We just want to make sure one of our objectives would be to continue to book SaaS at rates that are above our existing deployed SaaS rate. Got it. Got it. Daryl, let me end it with one last question. I'll ask them both at the same time. It's more financially related. You mentioned adjusting EBITDA as well as free cash flow neutrality as you exit 4Q of this year. Does this mean that going forward, 2026 and beyond, should we expect either break even or above? That's number one. Frank, on the product side, you mentioned about infusing AI into the product. Can you tease us a little bit more on what are the things that in your technology roadmap that you want to build into the product? As Daryl mentioned, obviously the new bookings are you're enjoying over $8 in ARPU.
I just want to get a sense of the AI infusion.
Speaker 1
Yeah, first, let me answer your first part of the question. We believe that we're positioning ourselves to exit this year on a break-even basis. We're not yet giving guidance, you know, formal guidance. We do hope to provide that at some point in the not-too-distant future. We're simply saying that we've now aligned or are planning on fully implementing a plan to align our costs with our existing revenue level. With continued financial discipline, we would anticipate positioning ourselves for profitable growth, leveraging our existing operating expenses and optimizing our operations further. We're not yet formally instituting guidance, to be clear.
Speaker 2
Yeah, to answer your question on AI, just to also mention, the idea we have $105 million cash at the end of the second quarter. We want to keep that cash and invest it in the future. I think that's the opportunity that we have and we're laser-focused on.

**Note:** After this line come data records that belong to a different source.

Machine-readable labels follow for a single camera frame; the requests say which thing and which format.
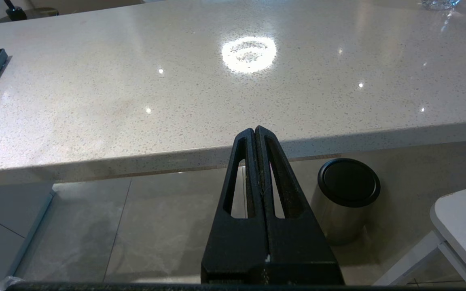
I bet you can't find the black trash bin lid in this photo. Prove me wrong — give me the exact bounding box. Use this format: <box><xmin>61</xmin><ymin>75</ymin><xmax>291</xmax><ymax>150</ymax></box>
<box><xmin>318</xmin><ymin>158</ymin><xmax>381</xmax><ymax>208</ymax></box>

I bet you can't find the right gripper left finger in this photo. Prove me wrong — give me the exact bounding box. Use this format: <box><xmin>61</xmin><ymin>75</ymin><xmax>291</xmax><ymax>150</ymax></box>
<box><xmin>201</xmin><ymin>128</ymin><xmax>269</xmax><ymax>284</ymax></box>

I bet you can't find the clear glass dish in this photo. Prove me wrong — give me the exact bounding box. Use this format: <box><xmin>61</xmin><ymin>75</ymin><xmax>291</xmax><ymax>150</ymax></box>
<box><xmin>421</xmin><ymin>0</ymin><xmax>461</xmax><ymax>11</ymax></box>

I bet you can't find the black object on stool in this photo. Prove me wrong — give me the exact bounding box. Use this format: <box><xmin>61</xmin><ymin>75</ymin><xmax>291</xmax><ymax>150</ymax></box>
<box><xmin>4</xmin><ymin>0</ymin><xmax>28</xmax><ymax>21</ymax></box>

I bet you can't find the white side table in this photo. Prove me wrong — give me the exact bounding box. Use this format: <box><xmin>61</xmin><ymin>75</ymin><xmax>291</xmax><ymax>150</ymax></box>
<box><xmin>373</xmin><ymin>182</ymin><xmax>466</xmax><ymax>288</ymax></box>

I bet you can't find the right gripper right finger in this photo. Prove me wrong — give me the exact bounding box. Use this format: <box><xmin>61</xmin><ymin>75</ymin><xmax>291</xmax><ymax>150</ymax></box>
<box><xmin>254</xmin><ymin>125</ymin><xmax>345</xmax><ymax>285</ymax></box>

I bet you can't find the steel trash bin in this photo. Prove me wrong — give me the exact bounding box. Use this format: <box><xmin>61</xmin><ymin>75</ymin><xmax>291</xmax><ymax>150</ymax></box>
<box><xmin>311</xmin><ymin>158</ymin><xmax>381</xmax><ymax>246</ymax></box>

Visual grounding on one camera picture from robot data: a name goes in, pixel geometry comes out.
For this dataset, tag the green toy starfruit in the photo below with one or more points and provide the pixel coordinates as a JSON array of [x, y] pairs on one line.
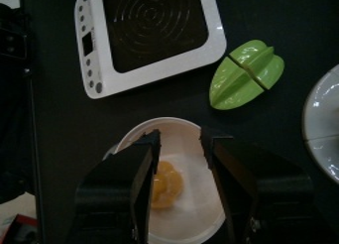
[[245, 76]]

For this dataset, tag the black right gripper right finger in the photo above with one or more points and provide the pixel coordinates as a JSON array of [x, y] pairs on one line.
[[261, 188]]

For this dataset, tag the white oval bowl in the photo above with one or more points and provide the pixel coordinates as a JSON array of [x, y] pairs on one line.
[[186, 195]]

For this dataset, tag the black equipment beside table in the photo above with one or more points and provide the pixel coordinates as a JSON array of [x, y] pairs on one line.
[[14, 99]]

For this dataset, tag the yellow toy corn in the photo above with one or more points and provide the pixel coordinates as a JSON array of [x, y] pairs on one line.
[[167, 185]]

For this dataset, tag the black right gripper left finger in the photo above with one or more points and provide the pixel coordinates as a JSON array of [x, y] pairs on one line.
[[115, 191]]

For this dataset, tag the white toy induction cooktop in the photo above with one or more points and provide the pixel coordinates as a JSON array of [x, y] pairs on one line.
[[147, 39]]

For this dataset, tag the white round plate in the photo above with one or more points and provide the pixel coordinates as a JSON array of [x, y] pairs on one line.
[[322, 125]]

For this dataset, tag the red and black object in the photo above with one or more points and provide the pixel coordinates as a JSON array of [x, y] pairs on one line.
[[21, 229]]

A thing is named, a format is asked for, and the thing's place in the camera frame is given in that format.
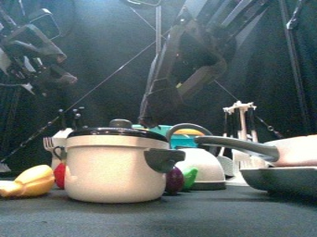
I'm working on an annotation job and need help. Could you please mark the red toy tomato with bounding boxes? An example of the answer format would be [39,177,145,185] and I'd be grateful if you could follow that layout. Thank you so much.
[54,162,69,190]

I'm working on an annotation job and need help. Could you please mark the yellow toy vegetable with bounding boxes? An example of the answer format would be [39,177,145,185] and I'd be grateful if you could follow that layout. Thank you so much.
[0,164,58,199]

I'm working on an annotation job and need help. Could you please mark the white knife block black knives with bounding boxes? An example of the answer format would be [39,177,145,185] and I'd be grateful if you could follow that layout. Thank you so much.
[50,106,87,170]

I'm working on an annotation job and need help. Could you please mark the thin diagonal frame rod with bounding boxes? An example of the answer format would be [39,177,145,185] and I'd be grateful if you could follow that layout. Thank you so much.
[0,29,173,164]

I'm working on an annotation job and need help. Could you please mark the black pot lid with knob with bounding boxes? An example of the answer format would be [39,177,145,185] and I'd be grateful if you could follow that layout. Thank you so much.
[67,118,170,143]

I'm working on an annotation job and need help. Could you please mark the white toy fork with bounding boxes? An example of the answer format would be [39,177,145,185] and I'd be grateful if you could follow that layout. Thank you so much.
[42,136,58,153]

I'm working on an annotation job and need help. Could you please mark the teal plastic box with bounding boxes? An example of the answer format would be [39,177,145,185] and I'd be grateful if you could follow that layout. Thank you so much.
[130,123,208,150]

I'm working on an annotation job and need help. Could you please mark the dark frame post with cable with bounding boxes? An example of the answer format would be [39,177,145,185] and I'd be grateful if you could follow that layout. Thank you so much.
[279,0,313,134]

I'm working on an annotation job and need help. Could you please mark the white utensil rack with tools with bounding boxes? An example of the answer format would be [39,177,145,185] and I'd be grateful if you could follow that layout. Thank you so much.
[217,100,265,181]

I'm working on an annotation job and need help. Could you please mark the purple toy eggplant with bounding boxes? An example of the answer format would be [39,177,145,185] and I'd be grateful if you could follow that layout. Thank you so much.
[165,166,186,195]

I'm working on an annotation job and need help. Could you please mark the green toy vegetable piece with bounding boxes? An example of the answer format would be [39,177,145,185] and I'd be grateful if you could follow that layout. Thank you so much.
[181,167,200,191]

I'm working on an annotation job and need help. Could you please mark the white toy pot grey handles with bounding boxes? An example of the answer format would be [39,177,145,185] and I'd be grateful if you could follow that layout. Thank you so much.
[52,135,188,205]

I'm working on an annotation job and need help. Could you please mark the white toy kettle grey handle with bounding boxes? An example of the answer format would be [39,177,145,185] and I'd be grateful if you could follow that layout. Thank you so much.
[165,122,228,192]

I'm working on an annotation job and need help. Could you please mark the white frying pan grey handle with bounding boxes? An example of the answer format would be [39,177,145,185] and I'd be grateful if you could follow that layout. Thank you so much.
[193,133,317,168]

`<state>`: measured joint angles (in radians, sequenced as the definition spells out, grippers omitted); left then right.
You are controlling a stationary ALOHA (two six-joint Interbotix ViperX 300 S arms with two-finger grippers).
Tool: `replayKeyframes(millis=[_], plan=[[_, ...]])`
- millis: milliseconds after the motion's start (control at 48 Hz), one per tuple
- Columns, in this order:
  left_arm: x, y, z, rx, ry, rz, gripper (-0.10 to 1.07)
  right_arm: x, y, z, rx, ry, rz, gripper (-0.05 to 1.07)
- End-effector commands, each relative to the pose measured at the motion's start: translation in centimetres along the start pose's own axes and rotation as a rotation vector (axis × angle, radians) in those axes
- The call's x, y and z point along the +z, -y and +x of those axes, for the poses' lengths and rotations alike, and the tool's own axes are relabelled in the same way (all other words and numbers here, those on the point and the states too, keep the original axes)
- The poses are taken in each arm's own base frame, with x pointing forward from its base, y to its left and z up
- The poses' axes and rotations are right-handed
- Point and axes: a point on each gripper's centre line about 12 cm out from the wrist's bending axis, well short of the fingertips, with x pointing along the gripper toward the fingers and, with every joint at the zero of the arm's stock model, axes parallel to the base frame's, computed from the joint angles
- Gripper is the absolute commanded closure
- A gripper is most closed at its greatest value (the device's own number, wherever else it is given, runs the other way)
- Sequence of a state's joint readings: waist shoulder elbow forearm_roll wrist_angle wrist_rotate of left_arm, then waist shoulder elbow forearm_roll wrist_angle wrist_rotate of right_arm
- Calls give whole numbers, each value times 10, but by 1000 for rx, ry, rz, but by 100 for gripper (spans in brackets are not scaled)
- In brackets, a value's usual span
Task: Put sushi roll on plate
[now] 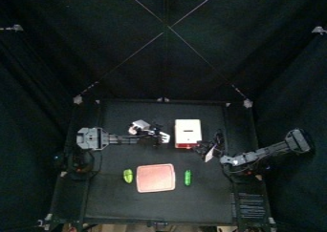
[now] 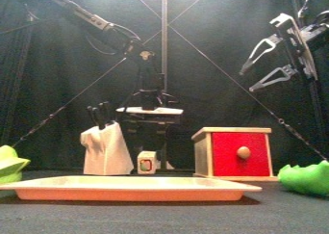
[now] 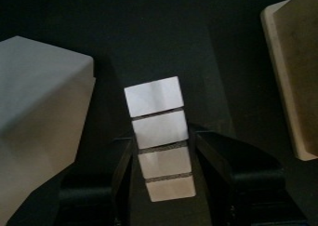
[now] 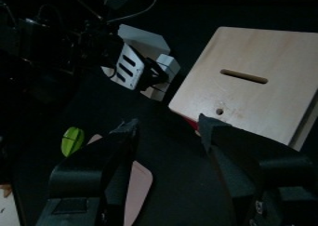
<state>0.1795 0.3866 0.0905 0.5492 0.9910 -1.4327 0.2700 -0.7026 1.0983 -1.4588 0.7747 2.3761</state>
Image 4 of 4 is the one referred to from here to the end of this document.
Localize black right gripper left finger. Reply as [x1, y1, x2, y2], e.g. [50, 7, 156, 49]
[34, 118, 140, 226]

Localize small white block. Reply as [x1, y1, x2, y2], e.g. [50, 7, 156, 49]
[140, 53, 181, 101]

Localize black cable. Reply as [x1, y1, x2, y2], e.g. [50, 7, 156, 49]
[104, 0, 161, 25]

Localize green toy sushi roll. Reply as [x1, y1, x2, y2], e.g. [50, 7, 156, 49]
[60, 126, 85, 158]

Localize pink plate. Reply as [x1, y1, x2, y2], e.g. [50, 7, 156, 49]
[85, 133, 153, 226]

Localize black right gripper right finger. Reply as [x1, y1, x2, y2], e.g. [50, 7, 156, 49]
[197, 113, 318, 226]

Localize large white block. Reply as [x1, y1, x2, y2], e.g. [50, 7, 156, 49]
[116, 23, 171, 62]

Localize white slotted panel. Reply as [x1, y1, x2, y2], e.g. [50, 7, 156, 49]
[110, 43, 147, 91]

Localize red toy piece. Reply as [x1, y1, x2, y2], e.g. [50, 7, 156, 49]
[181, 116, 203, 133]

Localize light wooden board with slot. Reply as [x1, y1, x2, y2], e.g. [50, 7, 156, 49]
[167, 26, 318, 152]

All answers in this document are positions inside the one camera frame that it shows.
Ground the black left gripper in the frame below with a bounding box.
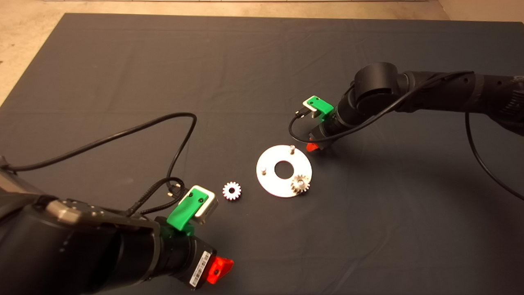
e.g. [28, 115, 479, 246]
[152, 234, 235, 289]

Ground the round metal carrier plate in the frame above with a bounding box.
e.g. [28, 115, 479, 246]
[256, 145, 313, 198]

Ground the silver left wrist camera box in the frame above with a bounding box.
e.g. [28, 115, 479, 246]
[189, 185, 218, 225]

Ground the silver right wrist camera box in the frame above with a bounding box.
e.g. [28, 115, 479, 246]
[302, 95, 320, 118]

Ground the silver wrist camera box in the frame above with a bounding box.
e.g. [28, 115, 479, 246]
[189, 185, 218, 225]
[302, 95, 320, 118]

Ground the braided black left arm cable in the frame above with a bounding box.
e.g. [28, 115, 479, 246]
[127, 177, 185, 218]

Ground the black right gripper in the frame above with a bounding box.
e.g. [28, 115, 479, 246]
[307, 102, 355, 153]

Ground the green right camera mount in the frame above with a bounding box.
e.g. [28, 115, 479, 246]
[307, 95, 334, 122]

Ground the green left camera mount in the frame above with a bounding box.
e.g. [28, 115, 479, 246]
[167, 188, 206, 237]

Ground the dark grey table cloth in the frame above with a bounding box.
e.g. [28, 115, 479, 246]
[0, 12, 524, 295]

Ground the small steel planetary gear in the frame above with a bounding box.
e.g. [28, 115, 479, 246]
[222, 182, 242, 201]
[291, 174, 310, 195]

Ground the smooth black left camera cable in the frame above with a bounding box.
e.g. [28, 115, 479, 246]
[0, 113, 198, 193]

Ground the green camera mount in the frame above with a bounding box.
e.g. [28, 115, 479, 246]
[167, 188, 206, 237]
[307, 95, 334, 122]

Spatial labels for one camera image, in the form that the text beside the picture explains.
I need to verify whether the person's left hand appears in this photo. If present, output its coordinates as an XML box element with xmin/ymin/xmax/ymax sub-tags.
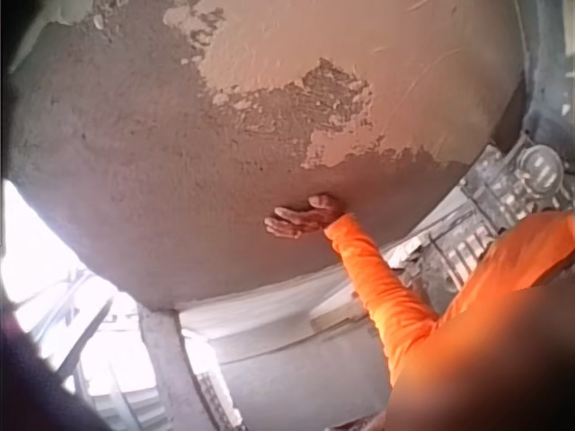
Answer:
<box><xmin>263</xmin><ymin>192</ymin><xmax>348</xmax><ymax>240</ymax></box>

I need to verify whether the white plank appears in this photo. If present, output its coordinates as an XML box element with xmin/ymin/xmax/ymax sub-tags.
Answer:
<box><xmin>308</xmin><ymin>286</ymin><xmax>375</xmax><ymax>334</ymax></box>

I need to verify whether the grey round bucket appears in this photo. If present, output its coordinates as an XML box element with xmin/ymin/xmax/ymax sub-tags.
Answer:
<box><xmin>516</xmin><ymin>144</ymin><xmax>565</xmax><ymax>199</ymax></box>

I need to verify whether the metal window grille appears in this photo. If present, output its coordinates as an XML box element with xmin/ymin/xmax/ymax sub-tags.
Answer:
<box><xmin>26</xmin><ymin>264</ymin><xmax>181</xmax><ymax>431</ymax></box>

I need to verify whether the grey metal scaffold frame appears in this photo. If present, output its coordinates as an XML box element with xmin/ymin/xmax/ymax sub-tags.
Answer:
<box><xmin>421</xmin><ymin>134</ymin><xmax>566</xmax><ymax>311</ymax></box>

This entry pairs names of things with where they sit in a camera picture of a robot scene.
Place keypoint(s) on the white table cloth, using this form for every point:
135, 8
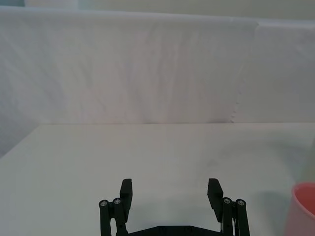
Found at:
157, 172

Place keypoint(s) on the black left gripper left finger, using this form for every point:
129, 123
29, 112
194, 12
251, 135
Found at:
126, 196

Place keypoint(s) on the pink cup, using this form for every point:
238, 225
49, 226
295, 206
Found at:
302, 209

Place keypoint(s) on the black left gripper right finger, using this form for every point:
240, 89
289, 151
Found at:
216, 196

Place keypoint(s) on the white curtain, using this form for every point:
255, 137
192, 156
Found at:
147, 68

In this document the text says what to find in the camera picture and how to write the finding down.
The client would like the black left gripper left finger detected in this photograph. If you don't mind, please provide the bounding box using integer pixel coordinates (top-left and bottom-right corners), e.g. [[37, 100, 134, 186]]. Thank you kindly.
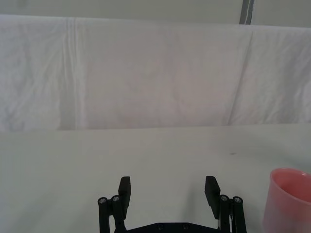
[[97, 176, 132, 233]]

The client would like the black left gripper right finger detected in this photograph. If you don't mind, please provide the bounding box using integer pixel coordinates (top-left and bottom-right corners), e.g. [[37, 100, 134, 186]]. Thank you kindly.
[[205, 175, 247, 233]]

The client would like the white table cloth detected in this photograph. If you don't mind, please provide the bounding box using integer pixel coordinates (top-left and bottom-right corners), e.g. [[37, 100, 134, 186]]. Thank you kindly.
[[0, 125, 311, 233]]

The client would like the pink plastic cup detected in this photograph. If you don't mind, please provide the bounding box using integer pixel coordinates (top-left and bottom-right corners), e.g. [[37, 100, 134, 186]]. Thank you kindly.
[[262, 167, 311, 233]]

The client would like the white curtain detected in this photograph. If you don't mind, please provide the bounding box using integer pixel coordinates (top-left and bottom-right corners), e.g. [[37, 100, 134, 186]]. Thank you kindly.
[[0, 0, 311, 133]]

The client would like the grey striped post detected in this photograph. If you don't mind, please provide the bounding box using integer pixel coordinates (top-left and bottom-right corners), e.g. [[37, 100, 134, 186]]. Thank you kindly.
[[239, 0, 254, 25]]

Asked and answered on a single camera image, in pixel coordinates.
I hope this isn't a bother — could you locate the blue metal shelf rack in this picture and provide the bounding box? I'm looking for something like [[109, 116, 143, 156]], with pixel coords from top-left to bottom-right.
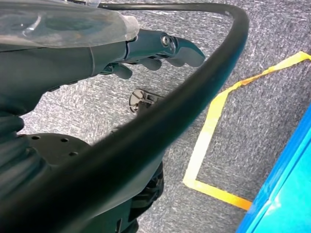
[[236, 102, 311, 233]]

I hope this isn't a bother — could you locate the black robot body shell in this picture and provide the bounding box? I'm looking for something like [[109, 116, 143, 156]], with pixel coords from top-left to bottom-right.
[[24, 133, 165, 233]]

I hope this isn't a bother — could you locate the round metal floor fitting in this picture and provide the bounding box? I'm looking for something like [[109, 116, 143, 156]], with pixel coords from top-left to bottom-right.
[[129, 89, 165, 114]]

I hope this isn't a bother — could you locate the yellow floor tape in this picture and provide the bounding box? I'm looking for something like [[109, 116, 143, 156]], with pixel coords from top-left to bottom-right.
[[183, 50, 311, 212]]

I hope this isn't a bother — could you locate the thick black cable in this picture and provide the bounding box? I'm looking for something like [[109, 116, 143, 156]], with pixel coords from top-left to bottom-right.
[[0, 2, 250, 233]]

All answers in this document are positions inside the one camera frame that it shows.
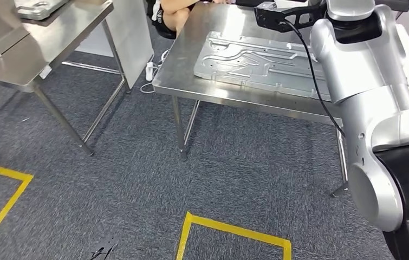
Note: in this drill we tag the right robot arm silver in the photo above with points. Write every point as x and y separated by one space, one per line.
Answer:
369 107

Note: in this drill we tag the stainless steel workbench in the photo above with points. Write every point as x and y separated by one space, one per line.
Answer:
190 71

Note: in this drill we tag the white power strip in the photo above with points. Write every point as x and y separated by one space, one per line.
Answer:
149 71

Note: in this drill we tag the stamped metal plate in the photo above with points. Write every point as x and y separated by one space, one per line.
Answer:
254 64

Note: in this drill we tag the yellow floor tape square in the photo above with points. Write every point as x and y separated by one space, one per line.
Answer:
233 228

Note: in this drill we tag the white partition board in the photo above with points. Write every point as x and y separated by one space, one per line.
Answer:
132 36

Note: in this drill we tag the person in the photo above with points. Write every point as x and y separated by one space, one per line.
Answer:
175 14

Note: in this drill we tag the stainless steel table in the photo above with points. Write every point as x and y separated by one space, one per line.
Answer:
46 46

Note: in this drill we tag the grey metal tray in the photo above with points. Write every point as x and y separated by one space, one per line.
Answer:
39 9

Eventually, grow the balance because that'll be the fuel for investment and realizing our fullest potential over the three to five-year kind of planning horizon. In terms of AI, we are already in AI to a certain degree. I'd say it's small at this point. We have a lot of data. The use of that data to help our clients make better decisions is an area, for example, that AI will play a role in. In addition, across our ability to, having our 850,000 units installed, is a pretty large servicing effort as well.
This helps us to be very efficient in responding to customer inquiries. Eventually, it'll help us to, I think, diagnose and detect risk elements, for example, leaks and other things. There's a lot of application to AI here for both our workflow and for our customers' workflow. That's really where we're going to focus the next 12 to 18 months.
Speaker 3
That concludes our Q&A session. I will now turn the call over to Frank Martell for closing remarks.
Speaker 2
Okay. Thanks, operator. In closing, I want to thank all of our talent and employees and all of our stakeholders for your ongoing support. It's very meaningful. I think we've laid out a clear plan at this point to drive for profitability in the coming quarters and to grow our business with property owners and operators at a more rapid pace as we get into 2026. You know, we're going to remain laser-focused the next couple of quarters on discipline, execution, and market leadership. That's the recipe for our long-term success. Thanks, everybody, and I look forward to reporting more on our progress in the coming quarters.
Speaker 3
That concludes today's call. Thank you all for joining, and you may now disconnect.